British authorities and the country’s health service knowingly exposed tens of thousands of patients to deadly infections through contaminated blood or blood-related products, and covered up the fact for decades, an investigation found Monday.
About 3,000 people in the UK are thought to have died and many others left ill for life after receiving blood or blood products contaminated with HIV or hepatitis from the 1970s to the early 1990s.
The scandal is widely considered the deadliest disaster in the history of Britain’s National Health Service, since it was created in 1948.
Former judge Brian Langstaff, who led the inquiry, harshly criticized successive governments and medical professionals for “a catalog of failures” and for refusing to accept responsibility in order to protect their reputations or save money.
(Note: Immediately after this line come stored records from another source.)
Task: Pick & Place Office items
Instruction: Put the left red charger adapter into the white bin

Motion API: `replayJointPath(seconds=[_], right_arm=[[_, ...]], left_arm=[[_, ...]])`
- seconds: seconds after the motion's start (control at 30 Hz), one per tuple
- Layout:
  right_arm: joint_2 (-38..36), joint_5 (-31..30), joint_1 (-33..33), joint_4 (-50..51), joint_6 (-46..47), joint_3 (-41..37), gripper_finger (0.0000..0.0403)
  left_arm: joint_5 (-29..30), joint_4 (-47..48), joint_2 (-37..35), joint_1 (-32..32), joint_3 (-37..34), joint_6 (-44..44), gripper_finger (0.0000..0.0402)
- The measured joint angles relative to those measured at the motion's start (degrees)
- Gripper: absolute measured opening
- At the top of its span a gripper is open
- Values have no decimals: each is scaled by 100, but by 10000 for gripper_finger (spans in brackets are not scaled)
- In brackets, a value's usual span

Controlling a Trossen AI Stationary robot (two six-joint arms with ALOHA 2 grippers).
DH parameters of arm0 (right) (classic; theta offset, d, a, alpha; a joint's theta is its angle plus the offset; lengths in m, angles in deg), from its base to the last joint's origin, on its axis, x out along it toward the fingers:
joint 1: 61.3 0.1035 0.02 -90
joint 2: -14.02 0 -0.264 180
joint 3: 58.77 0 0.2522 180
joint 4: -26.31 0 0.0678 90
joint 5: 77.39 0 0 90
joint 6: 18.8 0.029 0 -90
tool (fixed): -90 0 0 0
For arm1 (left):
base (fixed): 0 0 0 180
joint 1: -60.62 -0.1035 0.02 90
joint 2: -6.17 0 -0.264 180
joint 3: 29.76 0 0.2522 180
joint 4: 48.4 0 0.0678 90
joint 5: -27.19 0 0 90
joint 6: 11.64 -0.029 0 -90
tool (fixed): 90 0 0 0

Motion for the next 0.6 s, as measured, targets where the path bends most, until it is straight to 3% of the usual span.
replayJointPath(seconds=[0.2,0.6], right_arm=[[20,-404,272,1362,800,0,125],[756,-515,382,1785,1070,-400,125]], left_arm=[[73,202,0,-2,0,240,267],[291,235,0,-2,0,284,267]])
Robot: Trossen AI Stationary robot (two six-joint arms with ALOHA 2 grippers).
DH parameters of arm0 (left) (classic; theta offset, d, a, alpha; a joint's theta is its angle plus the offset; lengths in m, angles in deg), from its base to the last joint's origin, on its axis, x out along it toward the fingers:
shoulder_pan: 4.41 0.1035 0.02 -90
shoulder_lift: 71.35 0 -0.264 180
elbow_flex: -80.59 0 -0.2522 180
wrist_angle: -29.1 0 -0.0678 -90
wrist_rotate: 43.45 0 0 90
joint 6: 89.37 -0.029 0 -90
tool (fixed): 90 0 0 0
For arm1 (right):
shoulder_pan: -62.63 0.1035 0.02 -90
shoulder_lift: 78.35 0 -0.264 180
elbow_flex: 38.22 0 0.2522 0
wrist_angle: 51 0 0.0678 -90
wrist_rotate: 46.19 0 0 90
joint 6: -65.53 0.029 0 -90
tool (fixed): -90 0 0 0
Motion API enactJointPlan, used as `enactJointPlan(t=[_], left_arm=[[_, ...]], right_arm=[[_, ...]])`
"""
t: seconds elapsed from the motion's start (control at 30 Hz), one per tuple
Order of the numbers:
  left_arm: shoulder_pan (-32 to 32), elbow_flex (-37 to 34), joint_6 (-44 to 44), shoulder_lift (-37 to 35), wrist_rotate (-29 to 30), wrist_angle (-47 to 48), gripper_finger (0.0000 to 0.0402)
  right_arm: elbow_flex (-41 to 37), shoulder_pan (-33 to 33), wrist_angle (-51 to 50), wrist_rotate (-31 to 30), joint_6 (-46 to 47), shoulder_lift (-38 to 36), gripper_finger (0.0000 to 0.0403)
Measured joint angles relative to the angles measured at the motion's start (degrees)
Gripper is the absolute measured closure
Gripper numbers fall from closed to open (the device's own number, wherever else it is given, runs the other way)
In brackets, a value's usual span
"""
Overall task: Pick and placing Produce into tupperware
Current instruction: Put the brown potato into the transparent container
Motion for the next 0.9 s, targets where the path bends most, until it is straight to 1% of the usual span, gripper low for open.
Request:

He found there were deliberate attempts to conceal the scandal and evidence that government officials destroyed documents.
“This disaster was no accident. The infections occurred because those in positions of authority — doctors, blood services and successive governments — did not prioritize the patient’s health.”he declared. “The response of those in positions of authority further aggravated the suffering of those affected”.
For decades, activist groups have been demanding accountability and compensation from the government. The inquiry was finally approved in 2017, and over the past four years has been examining evidence from more than 5,000 witnesses and more than 100,000 documents.
Many of those affected had hemophilia, a condition that affects the blood’s ability to clot. In the 1970s, patients received a new treatment that the United Kingdom had imported from the United States. Some of the plasma used to create the products was traced to high-risk donors, including prisoners who had received money in exchange for blood samples.